Three years ago (almost to the day, give or take a week or so), I started this blog immediately after putting down Curtis Smith‘s collection of short stories, The Species Crown. The collection was so good — so thoroughly enjoyable and moving — that it turned me not only into a fan of Smith’s work, but a fan of the small press movement in general. Since then, various small presses have put out two novels by Smith (Sound + Noise and Truth or Something Like It, both from Casperian Press), another short story collection (Bad Monkey from Press 53), and now Witness, a collection of essays from Sunny Outside. The phrase hardest working man in bookbiz comes to mind.

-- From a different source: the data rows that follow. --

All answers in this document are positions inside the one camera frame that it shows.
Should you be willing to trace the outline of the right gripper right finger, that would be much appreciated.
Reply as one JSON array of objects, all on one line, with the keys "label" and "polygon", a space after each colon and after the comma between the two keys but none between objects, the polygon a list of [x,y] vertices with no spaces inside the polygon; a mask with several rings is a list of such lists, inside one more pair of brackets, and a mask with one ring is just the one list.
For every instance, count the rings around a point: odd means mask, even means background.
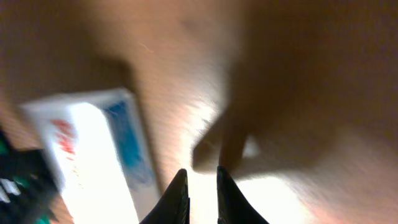
[{"label": "right gripper right finger", "polygon": [[217,167],[218,224],[269,224],[247,201],[223,166]]}]

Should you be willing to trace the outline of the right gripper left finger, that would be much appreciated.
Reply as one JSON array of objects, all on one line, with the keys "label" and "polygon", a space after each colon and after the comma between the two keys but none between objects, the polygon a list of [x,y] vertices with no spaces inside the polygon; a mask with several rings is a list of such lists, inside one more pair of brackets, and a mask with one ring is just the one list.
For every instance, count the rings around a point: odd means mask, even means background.
[{"label": "right gripper left finger", "polygon": [[188,176],[185,169],[180,169],[156,206],[140,224],[189,223],[190,197],[188,195]]}]

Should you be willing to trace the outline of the white green box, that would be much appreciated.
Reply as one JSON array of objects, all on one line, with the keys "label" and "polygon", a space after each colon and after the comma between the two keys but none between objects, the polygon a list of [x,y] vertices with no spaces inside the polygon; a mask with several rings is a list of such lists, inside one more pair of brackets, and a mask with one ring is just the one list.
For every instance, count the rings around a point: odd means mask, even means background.
[{"label": "white green box", "polygon": [[74,223],[139,223],[159,201],[130,91],[59,94],[22,109]]}]

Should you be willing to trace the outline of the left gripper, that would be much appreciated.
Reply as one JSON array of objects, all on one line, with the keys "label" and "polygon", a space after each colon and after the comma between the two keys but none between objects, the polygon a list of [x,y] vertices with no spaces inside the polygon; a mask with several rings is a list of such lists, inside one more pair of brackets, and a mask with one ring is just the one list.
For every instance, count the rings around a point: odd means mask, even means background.
[{"label": "left gripper", "polygon": [[1,132],[1,224],[56,222],[58,190],[40,149],[17,150]]}]

Witness finds Smith exploring many of the themes that make his fiction both so endearing and so real. It turns out that Smith — like many of his characters — is a dedicated family man and educator. His essays touch on work, fatherhood, tattoos, art, literature, music, life, death, and everything in between. Through it all, Smith proves his talent for finding epiphanies in the quotidian details of daily life: the promise of adventure inherent in the smile of his young son’s toy giraffe, the squandered potential of an errant student as signified by the empty chair where he used to sit, intimations of mortality in the warm sanctuary of an ATM kiosk on a wintry day.
Perhaps it’s the fact that Smith is both an educator and an author that makes his writing so good. In a piece titled “The Borders of Diane Arbus,” he notes that although he’s far from perfect as an educator, it’s his imperfections that compel him to keep working at his craft: “Twenty-five years, and I still make mistakes, failing to decipher the hints laid before me. Despite my daily stumbles, I don’t divert my eyes, knowing a signal may wait in the next furrowed eyebrow or curled lip.” What becomes clear throughout the collection is that Smith’s constant attention to detail applies to reading not just his students but the world at large.

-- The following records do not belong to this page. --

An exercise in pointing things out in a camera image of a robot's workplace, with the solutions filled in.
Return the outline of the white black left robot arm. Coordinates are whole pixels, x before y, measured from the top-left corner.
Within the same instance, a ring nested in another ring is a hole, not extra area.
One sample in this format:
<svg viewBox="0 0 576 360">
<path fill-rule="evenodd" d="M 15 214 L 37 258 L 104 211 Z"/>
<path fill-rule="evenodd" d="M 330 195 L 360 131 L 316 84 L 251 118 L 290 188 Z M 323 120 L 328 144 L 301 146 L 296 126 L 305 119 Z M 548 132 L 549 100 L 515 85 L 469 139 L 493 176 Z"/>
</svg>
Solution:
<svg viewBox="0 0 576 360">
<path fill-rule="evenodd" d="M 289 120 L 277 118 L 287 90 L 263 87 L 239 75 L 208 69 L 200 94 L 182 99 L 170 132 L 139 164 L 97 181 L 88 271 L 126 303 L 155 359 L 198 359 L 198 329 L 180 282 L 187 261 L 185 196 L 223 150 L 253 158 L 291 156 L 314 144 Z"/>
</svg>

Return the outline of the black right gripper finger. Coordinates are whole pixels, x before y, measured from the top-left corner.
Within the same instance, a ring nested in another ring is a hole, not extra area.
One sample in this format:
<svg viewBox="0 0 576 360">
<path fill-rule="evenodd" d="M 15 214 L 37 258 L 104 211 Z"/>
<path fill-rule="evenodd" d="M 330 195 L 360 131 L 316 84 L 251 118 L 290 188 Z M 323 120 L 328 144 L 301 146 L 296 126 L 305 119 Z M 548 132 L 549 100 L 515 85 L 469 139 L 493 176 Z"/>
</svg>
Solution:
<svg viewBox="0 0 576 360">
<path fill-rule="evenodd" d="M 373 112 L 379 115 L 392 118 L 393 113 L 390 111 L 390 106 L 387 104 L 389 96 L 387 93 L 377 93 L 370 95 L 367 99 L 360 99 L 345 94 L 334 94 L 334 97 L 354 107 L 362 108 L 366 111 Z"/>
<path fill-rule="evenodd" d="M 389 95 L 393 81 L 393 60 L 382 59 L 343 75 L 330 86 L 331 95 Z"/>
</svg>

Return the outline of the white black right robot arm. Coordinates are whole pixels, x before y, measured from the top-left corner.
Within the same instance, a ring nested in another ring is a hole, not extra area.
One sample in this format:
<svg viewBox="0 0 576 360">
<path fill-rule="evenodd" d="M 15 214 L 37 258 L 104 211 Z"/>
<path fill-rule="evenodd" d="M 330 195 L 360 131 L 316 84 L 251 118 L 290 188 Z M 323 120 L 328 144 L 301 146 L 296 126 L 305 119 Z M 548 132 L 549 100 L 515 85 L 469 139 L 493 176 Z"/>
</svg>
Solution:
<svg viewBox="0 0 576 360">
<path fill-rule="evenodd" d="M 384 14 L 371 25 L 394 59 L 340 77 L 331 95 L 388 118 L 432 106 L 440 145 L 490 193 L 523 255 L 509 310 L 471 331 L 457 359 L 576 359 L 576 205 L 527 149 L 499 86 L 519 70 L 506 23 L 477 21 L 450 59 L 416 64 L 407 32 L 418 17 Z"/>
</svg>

A moving and insightful collection, Witness does a wonderful job of shedding light on the miracles that occur daily in our imperfect world.
Just thought your readers would be interested in reading MY review of Curtis Smith’s book on the New York Journal of Books site:
I agree with much of what you’ve said here. It is a wonderful collection.
It’s funny, we both found ourselves using visual language. I think that is because there is a way that Smith paints with words. A really wonderful book.
Great review, Debra! Thanks for the link! (As you know, I’m a big fan of NYJB!)